Estas ventajas pueden representar millones en ahorro anual para una empresa aérea; sin embargo, la aviación nunca ha colocado la economía por encima de la seguridad.
Las autoridades certificadoras, como la FAA y otras agencias aeronáuticas del mundo, exigen demostrar que cualquier nuevo diseño, monomotor o multimotor, mantenga o incremente los niveles actuales de seguridad antes de autorizar su operación comercial, pero los imprevistos siempre estarán ahí.
El motor de una aeronave no solo puede fallar en sus partes mecánicas, sino que a veces lo hace debido a factores externos que resultan fuera del control de un piloto, como es el caso del encuentro con parvadas. Como ejemplo, un ave, no necesariamente muy grande, es capaz de provocar el paro de un motor o destruir una hélice durante el vuelo.
Por otro lado, la aceptación de los pasajeros constituye otro factor fundamental. Ellos depositan su confianza en el sistema aeronáutico porque saben que cada decisión de diseño se basa en rigurosos estudios técnicos y tienen confianza en las aerolíneas certificadas para volar; sin embargo, convencer y acostumbrar al público de abordar una aeronave comercial con un solo motor no es tarea fácil, porque el pasajero cada día entiende más sobre el tema de la seguridad.
Mientras no exista un sistema que ofrezca un respaldo equivalente o superior al que actualmente proporcionan dos motores independientes, es difícil imaginar que esa confianza sea ganada totalmente.

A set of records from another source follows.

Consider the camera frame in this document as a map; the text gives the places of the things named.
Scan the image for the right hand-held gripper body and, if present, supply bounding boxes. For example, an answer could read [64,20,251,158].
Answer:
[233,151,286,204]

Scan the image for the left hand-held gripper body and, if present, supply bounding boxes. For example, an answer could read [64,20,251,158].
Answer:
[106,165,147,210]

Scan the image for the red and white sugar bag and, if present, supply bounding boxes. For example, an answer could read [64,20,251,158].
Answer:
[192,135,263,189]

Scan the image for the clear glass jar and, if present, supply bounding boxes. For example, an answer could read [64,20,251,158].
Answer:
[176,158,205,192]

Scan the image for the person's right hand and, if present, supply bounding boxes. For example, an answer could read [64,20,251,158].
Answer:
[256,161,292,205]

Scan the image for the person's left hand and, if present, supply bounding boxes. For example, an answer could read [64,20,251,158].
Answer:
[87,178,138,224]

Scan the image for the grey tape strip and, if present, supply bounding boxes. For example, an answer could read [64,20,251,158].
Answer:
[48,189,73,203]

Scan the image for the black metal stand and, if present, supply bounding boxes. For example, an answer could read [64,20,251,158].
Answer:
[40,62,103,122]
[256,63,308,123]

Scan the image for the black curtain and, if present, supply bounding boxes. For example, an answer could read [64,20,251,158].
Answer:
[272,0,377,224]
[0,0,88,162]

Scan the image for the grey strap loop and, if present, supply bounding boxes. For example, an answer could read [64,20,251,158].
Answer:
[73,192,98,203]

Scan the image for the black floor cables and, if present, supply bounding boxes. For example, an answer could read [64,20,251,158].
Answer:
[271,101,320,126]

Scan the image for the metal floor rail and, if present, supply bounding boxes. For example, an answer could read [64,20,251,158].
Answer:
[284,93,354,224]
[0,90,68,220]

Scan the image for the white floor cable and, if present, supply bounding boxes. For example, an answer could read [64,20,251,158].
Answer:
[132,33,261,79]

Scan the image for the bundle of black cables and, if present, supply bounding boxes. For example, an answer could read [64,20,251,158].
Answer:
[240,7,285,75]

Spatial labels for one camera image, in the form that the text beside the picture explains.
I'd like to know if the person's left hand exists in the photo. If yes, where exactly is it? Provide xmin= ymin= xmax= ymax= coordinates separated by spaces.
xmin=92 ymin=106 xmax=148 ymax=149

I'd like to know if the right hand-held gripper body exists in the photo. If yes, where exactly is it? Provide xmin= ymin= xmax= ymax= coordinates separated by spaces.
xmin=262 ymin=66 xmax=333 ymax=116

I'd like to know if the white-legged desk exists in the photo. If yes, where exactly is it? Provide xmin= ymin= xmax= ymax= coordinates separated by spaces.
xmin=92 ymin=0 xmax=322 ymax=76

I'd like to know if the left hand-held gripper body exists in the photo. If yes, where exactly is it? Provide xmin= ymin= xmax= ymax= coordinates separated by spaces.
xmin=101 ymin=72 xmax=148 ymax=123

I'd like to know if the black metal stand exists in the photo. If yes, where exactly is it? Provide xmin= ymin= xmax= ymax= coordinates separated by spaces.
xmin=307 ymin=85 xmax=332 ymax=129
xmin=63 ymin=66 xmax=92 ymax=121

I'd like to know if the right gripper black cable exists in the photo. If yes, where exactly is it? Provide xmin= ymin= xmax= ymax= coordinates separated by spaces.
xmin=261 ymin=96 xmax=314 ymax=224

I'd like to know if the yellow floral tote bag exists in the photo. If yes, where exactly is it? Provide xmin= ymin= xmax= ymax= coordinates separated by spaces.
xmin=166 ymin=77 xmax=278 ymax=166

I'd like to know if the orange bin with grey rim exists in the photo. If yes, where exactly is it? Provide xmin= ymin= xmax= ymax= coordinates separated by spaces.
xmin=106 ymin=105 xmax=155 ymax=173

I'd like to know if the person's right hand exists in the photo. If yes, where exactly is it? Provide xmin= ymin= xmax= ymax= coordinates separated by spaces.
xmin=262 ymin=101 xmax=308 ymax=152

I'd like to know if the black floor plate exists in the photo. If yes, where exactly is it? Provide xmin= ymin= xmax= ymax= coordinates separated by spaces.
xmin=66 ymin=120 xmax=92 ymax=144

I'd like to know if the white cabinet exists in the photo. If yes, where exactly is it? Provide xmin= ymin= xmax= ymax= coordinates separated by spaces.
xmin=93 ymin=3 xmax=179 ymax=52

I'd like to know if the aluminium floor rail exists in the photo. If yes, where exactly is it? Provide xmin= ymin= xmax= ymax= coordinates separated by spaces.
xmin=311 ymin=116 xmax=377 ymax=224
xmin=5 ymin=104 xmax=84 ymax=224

La aviación ha demostrado que el progreso no consiste únicamente en hacer aeronaves más rápidas, más eficientes o más económicas de operar, sino en garantizar que cada innovación preserve el principio que ha permitido convertir al transporte aéreo en uno de los medios más seguros del mundo: la seguridad operacional nunca debe comprometerse en favor de la economía o la innovación.